Items from a data source -
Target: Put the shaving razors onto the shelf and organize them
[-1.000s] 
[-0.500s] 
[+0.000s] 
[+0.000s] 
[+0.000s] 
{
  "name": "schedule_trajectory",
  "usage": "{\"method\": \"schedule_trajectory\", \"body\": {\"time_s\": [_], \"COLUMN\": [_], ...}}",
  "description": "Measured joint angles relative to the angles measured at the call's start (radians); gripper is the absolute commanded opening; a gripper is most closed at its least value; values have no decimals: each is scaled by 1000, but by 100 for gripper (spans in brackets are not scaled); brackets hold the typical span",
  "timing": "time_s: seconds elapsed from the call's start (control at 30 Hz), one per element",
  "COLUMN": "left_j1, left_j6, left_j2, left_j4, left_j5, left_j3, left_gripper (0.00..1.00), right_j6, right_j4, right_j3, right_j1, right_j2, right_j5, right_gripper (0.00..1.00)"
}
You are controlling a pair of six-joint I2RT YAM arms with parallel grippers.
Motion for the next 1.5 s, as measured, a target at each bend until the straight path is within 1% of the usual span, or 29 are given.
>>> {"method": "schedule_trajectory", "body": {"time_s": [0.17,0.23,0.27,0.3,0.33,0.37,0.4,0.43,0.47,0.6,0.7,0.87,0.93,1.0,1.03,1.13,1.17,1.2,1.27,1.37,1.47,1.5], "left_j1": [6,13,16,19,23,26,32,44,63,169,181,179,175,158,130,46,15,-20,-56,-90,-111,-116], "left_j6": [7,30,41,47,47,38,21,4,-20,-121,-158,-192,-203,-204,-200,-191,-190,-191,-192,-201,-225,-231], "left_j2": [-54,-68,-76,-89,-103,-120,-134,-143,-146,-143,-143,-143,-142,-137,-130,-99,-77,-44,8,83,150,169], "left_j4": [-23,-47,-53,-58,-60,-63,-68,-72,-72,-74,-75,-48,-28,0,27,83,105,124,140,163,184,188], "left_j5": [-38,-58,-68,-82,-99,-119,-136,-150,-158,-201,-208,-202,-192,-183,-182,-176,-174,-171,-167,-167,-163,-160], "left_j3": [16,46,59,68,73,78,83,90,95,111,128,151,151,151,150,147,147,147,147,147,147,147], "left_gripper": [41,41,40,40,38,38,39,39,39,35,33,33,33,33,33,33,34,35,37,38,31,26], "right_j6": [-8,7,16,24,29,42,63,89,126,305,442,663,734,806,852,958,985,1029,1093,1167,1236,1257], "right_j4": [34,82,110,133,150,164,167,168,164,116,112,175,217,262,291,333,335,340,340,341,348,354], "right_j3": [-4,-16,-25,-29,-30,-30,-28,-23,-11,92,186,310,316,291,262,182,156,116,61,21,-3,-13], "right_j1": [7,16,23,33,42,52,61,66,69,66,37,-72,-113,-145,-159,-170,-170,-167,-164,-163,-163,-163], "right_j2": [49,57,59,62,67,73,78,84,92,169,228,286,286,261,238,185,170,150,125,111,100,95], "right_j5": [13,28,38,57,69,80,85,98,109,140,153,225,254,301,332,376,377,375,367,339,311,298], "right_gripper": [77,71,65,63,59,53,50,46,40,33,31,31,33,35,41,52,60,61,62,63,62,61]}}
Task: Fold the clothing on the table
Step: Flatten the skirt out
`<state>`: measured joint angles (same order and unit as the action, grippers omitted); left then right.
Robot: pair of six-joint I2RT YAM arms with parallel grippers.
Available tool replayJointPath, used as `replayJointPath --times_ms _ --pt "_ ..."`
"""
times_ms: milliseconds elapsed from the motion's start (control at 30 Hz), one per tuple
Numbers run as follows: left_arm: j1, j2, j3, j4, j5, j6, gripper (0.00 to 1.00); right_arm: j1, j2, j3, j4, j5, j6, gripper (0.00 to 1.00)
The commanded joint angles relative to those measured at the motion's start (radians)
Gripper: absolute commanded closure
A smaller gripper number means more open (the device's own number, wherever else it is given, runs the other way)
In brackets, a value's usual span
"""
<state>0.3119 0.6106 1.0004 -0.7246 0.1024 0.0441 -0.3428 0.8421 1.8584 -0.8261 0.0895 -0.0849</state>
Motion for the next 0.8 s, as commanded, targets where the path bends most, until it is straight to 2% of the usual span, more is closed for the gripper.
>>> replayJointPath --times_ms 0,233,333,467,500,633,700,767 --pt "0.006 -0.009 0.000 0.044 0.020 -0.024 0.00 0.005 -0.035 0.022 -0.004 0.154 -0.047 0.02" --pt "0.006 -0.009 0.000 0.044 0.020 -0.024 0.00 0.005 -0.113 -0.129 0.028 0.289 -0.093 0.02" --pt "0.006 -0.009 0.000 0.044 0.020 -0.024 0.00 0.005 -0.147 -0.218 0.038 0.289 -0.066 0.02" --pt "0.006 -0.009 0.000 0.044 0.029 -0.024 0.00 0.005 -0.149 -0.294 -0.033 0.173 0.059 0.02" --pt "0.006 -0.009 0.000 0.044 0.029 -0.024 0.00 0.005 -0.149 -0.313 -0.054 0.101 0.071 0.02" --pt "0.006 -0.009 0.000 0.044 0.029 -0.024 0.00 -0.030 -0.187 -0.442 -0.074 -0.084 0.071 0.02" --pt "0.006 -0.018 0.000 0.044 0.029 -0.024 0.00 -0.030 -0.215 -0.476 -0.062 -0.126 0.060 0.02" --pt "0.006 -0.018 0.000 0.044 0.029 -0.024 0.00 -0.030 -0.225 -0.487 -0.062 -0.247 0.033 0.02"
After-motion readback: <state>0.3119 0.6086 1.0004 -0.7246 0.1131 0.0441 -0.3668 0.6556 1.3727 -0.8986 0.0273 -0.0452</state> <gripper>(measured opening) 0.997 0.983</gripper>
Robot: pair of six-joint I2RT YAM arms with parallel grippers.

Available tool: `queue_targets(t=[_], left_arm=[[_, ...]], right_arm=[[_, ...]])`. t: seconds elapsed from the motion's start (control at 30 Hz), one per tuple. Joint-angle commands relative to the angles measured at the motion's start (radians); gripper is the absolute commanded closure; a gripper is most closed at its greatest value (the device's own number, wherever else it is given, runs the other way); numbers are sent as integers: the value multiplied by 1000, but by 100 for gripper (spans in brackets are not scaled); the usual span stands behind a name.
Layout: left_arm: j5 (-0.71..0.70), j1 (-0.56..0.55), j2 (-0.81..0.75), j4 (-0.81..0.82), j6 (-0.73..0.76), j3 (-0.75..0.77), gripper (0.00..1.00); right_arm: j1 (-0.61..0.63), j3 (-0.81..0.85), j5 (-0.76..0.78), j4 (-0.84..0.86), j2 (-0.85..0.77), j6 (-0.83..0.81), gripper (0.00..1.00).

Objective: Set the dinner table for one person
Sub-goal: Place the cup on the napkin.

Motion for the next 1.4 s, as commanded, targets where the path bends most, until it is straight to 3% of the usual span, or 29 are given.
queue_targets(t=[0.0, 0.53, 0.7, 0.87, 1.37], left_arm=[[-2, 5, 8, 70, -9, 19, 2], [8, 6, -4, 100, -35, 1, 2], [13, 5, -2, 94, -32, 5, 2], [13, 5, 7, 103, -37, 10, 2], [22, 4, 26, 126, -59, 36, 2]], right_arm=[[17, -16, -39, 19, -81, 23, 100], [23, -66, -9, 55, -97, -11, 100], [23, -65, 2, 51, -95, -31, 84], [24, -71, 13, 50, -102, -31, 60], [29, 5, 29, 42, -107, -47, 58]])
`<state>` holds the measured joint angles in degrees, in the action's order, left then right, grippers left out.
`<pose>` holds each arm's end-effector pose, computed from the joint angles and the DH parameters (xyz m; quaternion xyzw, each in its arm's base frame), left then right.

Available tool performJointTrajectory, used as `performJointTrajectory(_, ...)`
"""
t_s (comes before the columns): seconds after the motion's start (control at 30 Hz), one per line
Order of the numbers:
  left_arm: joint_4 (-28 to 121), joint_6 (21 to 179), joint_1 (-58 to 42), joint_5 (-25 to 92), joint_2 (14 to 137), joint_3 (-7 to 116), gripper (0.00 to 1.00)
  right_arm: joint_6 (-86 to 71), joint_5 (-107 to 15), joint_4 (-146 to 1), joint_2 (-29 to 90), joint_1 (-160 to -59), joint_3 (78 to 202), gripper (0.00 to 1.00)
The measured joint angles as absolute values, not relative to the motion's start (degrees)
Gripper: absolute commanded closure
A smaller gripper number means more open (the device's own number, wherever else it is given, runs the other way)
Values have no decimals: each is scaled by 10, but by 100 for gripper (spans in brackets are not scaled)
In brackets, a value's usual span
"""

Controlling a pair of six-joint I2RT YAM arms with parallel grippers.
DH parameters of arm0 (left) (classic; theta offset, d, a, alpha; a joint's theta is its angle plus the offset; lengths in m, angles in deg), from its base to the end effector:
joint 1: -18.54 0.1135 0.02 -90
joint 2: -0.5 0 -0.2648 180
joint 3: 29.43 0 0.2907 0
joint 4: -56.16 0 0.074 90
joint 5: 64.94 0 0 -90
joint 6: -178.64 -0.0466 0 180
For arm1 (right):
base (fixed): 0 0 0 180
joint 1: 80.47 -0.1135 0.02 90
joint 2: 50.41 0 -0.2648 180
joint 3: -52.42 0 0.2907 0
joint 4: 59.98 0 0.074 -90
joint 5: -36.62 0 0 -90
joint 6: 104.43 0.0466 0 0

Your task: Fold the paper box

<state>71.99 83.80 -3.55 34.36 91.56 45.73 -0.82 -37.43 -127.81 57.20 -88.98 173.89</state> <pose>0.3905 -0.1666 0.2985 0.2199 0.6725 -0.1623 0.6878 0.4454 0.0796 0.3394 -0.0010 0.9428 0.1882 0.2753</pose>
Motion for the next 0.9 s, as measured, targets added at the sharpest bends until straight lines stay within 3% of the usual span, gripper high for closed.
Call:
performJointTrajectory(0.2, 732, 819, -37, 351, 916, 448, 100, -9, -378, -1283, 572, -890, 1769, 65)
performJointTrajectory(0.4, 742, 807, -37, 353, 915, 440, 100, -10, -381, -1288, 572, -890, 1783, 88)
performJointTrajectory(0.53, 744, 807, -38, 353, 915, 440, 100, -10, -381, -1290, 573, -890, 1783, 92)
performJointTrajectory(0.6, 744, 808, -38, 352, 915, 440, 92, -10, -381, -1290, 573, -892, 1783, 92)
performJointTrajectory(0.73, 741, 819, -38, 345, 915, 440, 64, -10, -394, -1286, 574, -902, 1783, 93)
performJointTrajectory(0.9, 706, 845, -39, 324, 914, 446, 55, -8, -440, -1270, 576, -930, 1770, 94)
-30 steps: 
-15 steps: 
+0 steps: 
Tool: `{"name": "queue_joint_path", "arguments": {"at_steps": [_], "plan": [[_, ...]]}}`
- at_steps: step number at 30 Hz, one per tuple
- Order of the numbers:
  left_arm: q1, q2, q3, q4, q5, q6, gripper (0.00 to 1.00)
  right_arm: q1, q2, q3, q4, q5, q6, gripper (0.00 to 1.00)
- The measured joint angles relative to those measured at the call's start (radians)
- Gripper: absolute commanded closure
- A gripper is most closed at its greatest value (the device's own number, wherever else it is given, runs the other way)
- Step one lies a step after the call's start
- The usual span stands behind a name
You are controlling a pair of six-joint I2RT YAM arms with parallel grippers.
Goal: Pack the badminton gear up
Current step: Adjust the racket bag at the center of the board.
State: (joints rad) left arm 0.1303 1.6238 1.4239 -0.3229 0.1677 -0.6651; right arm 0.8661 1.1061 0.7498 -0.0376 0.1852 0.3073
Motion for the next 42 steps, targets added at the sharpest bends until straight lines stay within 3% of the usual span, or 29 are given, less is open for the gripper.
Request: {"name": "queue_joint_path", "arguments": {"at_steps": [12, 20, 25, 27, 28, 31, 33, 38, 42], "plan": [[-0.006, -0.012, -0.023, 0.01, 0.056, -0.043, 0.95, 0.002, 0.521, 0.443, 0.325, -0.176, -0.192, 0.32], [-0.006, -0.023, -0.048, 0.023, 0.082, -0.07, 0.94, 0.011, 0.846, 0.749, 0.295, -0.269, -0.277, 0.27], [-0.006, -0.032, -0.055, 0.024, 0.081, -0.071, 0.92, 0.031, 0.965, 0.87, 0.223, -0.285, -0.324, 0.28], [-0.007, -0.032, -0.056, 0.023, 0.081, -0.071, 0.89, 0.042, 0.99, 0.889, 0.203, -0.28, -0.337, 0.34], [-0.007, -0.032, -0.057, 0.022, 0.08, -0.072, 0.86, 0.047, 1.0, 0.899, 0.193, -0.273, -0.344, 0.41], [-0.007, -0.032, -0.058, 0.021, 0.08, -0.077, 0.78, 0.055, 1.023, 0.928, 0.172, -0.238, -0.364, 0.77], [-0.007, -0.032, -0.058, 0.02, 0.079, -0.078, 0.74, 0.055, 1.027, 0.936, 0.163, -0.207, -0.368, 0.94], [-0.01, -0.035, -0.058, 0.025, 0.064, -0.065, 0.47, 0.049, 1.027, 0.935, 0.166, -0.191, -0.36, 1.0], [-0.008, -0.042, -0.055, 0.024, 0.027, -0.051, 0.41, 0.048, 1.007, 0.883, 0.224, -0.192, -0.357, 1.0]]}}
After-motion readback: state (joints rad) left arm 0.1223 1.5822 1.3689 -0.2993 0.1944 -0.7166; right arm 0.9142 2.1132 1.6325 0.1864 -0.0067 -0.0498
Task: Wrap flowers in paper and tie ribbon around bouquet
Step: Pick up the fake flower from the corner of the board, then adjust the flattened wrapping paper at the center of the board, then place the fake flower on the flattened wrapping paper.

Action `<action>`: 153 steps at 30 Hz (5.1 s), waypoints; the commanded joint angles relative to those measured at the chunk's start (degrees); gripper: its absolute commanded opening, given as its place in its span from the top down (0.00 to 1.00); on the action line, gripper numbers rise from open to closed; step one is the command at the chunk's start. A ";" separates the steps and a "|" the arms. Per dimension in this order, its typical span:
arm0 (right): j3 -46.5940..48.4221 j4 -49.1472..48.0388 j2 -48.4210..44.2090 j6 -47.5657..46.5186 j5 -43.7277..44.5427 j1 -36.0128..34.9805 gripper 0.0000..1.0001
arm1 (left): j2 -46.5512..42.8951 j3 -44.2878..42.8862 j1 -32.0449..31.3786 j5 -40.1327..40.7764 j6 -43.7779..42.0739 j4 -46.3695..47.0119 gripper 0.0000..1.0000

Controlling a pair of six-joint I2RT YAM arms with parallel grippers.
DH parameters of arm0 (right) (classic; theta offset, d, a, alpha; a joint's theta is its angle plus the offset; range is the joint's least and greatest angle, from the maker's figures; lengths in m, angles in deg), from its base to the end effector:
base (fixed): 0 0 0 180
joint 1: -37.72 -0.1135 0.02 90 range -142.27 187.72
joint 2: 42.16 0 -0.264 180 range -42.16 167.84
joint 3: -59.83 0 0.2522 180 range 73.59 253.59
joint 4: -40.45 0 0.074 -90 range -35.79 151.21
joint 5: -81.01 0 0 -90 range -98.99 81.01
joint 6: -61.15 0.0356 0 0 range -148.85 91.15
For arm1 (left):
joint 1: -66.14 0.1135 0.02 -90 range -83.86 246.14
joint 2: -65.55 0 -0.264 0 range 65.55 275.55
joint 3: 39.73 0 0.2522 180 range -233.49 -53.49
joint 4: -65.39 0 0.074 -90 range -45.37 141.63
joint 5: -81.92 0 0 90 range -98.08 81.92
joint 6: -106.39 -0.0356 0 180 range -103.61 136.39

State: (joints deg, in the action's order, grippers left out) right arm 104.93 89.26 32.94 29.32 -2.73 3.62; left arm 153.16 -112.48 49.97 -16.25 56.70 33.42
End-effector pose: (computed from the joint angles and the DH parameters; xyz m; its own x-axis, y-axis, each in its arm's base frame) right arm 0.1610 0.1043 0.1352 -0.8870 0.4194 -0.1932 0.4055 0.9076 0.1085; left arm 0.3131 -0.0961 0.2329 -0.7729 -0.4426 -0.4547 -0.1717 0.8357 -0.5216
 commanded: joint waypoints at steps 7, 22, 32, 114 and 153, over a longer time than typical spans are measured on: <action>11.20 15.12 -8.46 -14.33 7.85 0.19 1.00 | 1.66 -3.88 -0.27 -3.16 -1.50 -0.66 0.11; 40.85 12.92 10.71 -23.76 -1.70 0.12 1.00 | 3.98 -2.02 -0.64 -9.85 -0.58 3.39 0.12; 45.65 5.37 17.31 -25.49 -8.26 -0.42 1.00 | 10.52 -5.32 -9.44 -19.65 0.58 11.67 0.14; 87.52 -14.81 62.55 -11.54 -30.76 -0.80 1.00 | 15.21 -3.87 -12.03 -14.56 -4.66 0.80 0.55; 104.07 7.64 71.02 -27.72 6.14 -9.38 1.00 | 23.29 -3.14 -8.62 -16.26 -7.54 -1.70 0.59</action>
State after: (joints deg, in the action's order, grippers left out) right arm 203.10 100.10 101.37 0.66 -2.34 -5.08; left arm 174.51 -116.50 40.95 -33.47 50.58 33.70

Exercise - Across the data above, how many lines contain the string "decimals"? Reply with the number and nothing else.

Output of the task - 2